## Assignment
Using the data below, return every line that holds the word "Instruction".

Source data:
BEGIN

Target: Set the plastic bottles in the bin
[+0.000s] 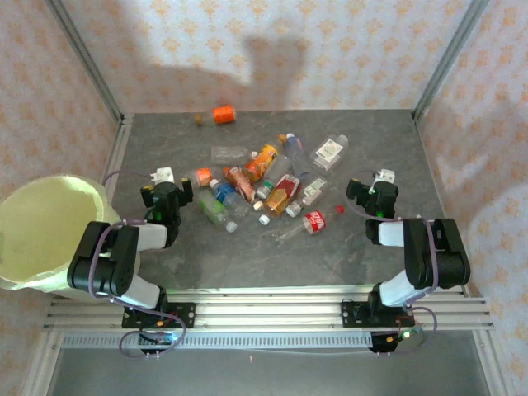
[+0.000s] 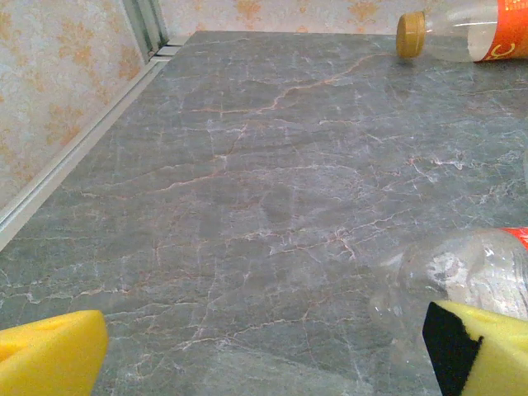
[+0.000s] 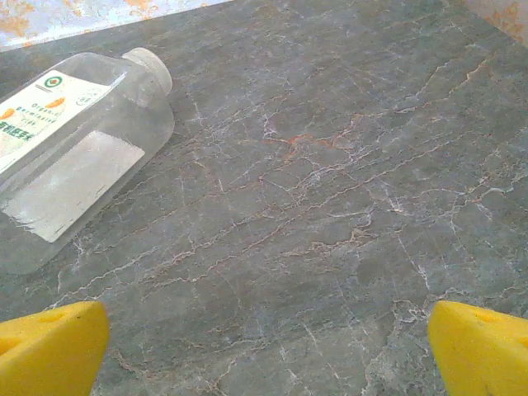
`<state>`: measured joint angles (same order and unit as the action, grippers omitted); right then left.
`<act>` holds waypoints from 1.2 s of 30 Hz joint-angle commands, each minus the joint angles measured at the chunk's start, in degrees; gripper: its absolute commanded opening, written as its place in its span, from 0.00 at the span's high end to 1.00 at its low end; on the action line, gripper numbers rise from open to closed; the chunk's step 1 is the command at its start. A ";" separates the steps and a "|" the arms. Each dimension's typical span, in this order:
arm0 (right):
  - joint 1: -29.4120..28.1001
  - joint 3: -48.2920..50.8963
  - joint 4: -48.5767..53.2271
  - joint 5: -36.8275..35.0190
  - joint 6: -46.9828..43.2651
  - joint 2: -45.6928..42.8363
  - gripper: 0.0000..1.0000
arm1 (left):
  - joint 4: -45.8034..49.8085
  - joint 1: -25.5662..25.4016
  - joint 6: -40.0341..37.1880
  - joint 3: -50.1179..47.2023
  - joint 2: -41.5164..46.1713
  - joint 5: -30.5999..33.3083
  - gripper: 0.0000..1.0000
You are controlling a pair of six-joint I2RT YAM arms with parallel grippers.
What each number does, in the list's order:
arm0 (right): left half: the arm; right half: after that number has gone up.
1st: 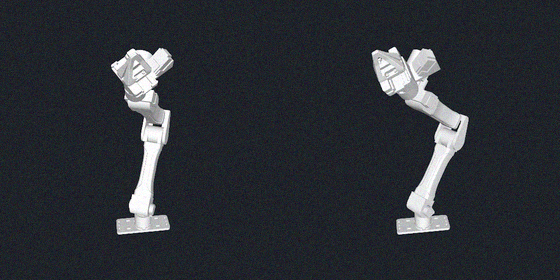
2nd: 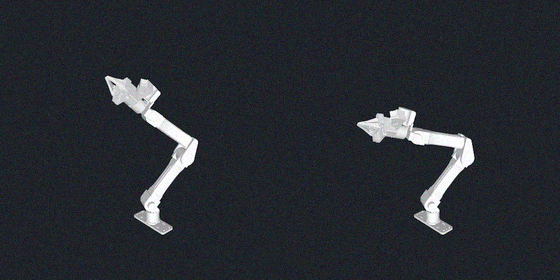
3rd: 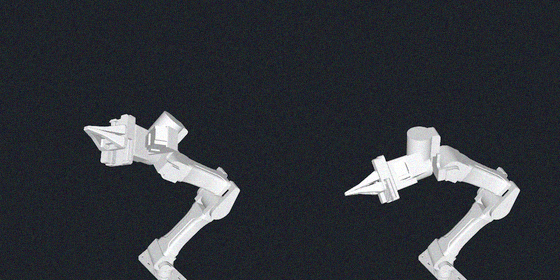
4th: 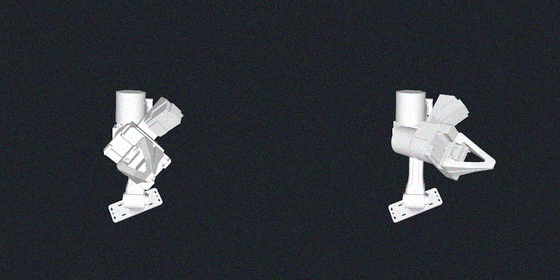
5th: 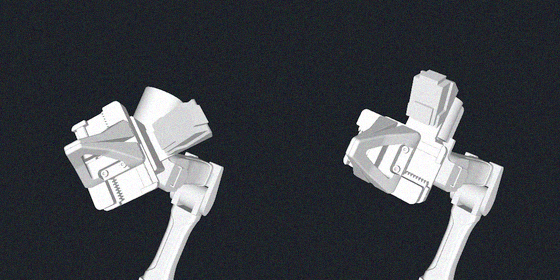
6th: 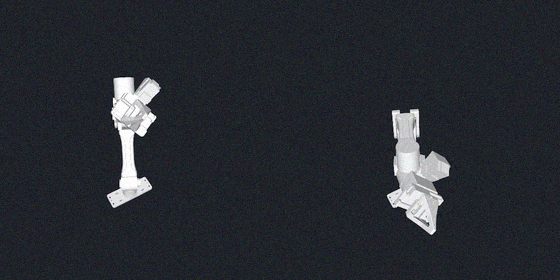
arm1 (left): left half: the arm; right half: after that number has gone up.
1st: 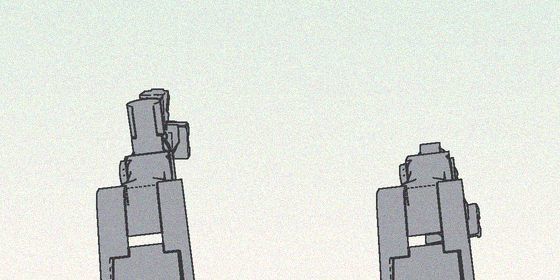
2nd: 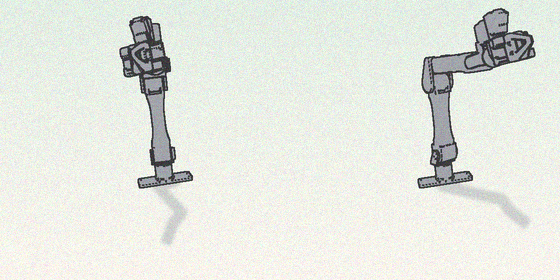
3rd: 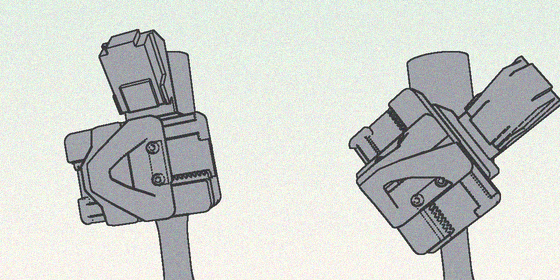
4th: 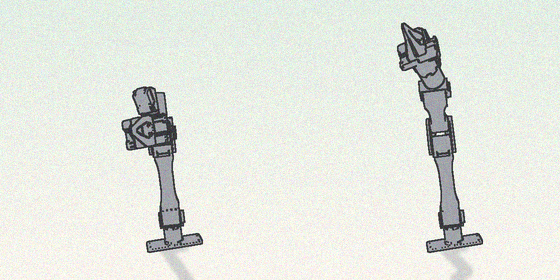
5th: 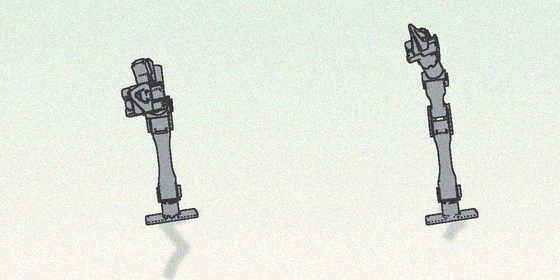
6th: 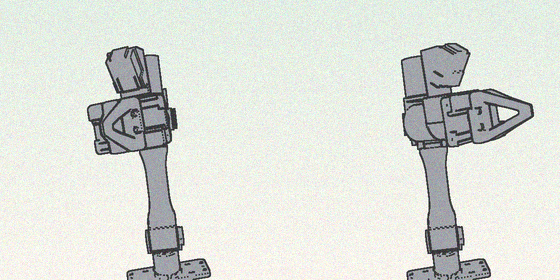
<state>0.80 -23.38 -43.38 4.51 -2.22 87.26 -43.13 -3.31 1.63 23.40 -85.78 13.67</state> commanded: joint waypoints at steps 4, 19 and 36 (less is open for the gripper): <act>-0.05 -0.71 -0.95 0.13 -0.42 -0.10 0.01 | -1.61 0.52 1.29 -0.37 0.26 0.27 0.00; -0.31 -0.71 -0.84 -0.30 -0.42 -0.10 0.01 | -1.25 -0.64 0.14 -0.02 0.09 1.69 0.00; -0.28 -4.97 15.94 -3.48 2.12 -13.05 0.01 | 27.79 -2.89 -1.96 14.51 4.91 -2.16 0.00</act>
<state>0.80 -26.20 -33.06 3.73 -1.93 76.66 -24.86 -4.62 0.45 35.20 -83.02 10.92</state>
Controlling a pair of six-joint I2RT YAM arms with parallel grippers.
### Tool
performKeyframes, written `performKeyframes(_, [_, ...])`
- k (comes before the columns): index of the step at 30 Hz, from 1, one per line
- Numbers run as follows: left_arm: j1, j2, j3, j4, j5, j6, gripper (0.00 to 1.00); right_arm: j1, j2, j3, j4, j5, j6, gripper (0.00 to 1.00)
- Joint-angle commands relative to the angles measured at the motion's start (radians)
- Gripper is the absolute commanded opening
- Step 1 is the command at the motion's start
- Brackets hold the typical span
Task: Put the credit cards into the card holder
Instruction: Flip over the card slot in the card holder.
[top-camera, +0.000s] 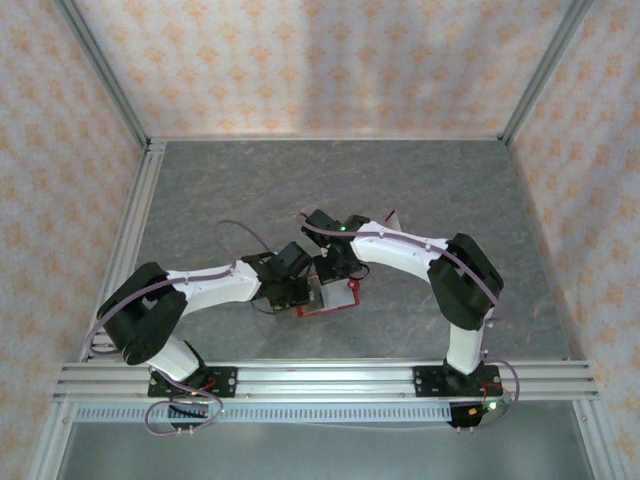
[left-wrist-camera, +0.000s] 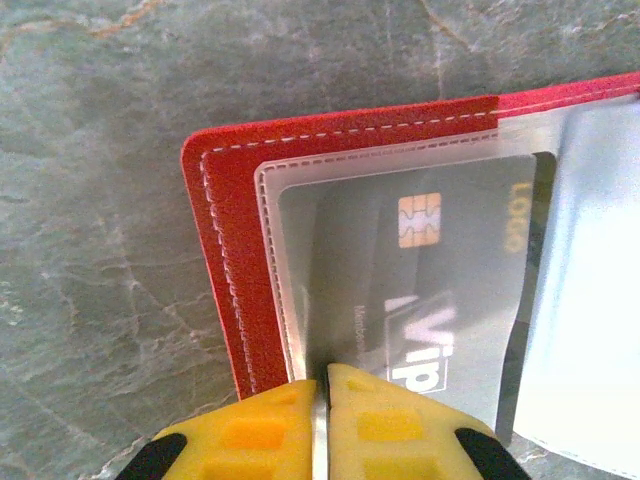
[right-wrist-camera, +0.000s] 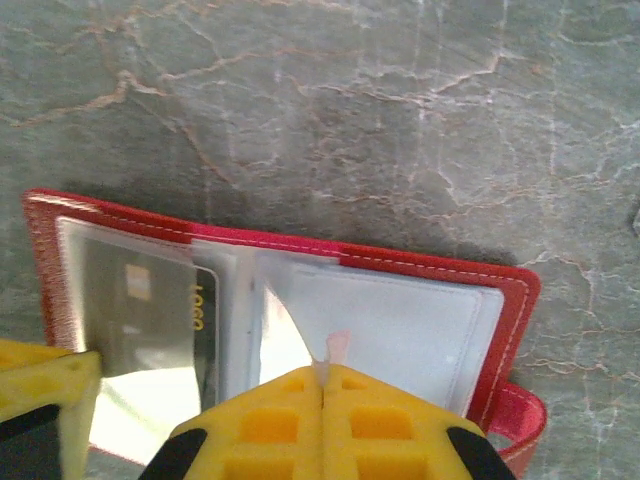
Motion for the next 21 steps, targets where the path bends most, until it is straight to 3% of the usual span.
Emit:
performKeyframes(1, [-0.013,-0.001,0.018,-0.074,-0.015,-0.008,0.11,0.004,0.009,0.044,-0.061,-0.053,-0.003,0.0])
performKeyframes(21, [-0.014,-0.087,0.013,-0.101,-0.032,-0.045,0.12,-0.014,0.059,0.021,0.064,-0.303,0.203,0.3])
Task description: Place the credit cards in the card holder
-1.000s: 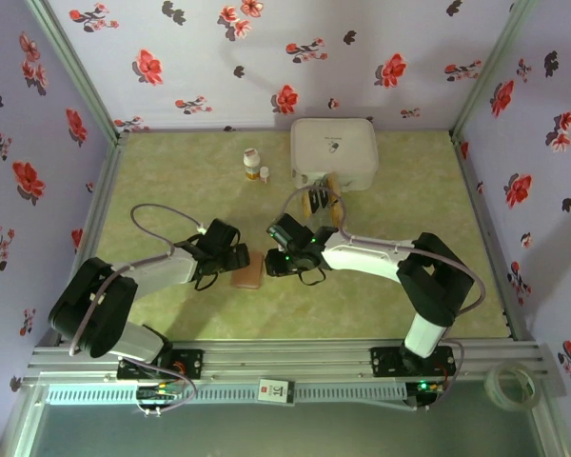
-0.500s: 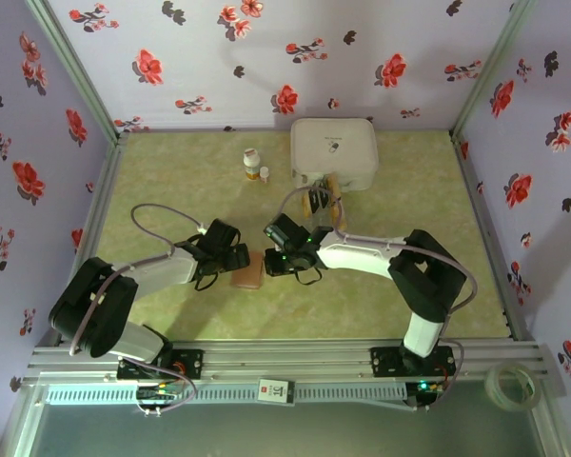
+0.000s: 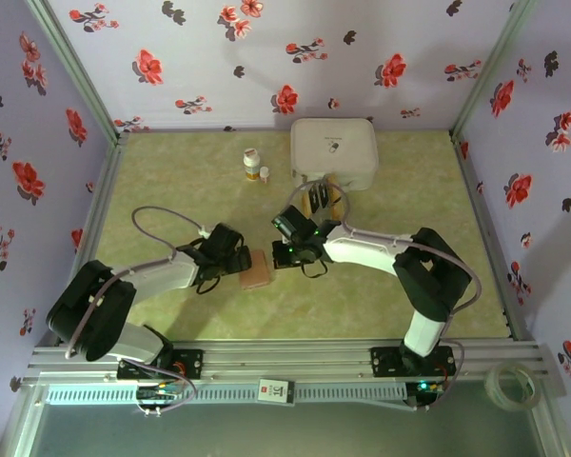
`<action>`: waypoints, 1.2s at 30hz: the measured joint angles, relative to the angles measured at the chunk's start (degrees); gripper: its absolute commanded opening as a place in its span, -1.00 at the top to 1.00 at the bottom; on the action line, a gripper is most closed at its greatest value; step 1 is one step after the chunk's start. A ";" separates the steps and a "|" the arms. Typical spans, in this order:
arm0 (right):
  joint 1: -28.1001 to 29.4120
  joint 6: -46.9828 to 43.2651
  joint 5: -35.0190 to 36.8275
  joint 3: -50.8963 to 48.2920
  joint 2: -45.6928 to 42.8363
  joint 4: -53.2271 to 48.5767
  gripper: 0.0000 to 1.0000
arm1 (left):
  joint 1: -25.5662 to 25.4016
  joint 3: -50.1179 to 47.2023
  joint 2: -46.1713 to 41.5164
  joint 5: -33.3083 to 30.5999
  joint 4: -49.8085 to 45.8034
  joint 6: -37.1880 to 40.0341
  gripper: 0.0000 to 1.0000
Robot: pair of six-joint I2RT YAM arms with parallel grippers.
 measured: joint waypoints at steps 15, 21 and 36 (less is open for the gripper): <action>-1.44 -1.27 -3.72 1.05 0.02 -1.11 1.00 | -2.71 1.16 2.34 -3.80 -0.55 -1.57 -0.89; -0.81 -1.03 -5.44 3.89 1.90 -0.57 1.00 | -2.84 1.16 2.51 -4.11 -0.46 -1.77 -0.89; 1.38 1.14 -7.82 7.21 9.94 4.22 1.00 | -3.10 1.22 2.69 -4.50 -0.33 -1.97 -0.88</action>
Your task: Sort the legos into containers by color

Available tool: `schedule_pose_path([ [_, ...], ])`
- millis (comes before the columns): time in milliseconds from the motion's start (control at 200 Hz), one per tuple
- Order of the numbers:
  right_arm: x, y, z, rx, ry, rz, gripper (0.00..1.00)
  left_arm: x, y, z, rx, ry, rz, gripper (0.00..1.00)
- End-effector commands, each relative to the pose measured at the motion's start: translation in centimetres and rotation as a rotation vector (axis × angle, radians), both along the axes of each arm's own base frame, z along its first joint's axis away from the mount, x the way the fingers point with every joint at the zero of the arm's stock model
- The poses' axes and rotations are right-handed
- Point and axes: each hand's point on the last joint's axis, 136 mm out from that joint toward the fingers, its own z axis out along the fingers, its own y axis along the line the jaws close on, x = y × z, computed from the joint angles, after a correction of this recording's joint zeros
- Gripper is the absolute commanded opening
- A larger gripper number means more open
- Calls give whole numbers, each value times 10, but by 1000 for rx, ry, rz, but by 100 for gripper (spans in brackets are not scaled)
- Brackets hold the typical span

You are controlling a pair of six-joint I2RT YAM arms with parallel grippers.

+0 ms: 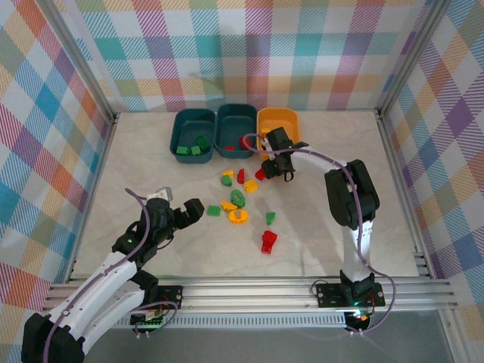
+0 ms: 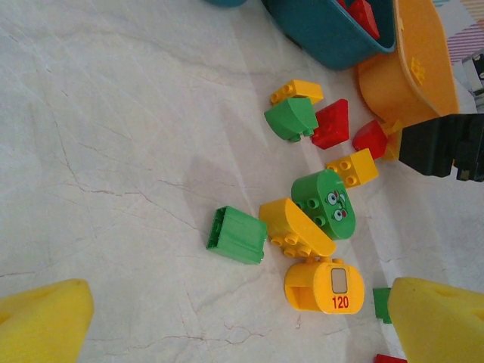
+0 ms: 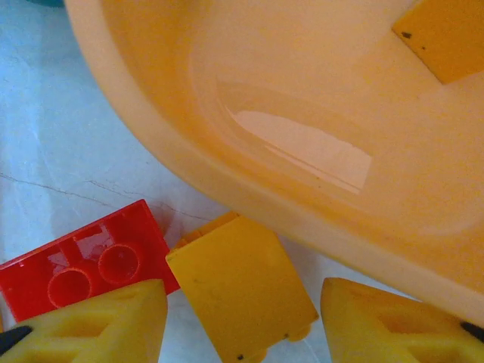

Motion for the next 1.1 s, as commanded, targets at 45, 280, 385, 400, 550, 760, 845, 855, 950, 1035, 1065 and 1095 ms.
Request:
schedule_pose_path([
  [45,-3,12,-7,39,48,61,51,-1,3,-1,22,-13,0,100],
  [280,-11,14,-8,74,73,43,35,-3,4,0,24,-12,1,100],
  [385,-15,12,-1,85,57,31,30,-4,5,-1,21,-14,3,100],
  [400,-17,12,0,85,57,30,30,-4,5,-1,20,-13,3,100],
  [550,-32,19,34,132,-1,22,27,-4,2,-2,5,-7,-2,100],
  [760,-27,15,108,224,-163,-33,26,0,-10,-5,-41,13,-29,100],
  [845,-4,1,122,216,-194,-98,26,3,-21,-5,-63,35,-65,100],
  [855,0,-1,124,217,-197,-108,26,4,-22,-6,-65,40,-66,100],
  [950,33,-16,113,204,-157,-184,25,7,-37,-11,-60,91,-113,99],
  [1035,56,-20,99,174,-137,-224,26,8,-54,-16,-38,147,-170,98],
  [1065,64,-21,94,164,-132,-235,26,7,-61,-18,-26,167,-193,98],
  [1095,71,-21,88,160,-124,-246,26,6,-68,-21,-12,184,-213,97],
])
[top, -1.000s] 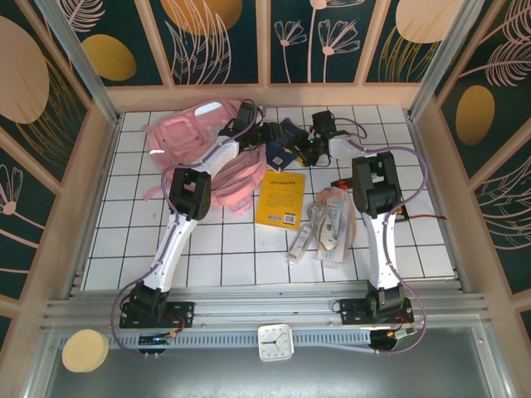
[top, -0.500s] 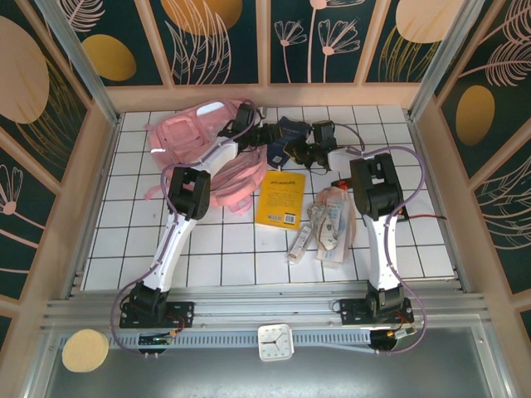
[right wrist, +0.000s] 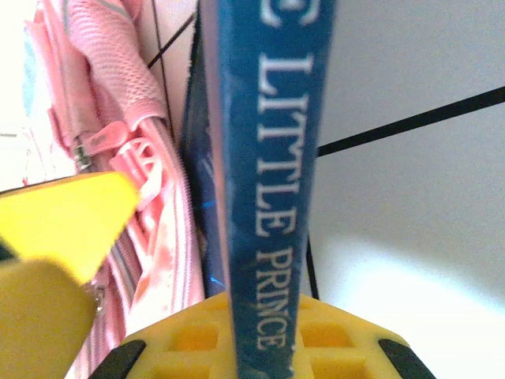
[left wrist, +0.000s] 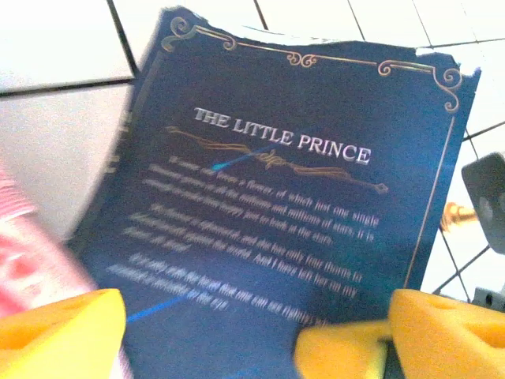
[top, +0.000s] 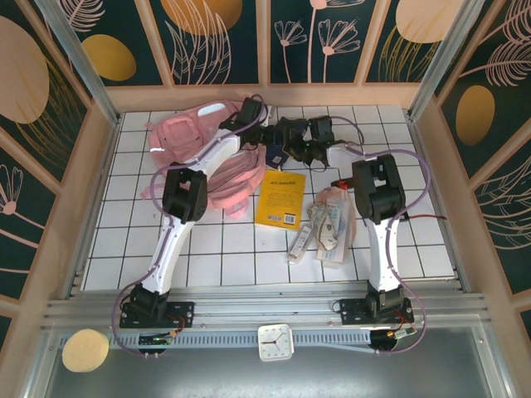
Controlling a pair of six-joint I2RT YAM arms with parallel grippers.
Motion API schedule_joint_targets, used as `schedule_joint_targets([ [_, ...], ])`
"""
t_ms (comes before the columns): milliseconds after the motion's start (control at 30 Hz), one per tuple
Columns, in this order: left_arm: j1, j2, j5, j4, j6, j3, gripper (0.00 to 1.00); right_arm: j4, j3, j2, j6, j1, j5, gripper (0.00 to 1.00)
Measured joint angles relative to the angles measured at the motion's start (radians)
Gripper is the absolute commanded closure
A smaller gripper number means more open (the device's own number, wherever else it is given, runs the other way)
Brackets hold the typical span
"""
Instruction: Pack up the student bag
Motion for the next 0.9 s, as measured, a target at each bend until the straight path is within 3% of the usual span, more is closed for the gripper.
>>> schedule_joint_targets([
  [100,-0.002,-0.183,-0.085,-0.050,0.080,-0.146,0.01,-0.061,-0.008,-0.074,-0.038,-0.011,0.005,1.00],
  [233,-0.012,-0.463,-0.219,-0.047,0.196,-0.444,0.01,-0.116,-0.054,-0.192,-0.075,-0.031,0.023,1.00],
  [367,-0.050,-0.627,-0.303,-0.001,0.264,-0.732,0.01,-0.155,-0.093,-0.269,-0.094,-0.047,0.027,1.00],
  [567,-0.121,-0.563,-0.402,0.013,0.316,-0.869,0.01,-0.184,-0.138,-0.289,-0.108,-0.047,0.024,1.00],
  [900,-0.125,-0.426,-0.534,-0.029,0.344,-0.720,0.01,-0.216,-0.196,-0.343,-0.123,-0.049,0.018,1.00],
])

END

## Final answer
Instruction: Flip over the card slot in the card holder.
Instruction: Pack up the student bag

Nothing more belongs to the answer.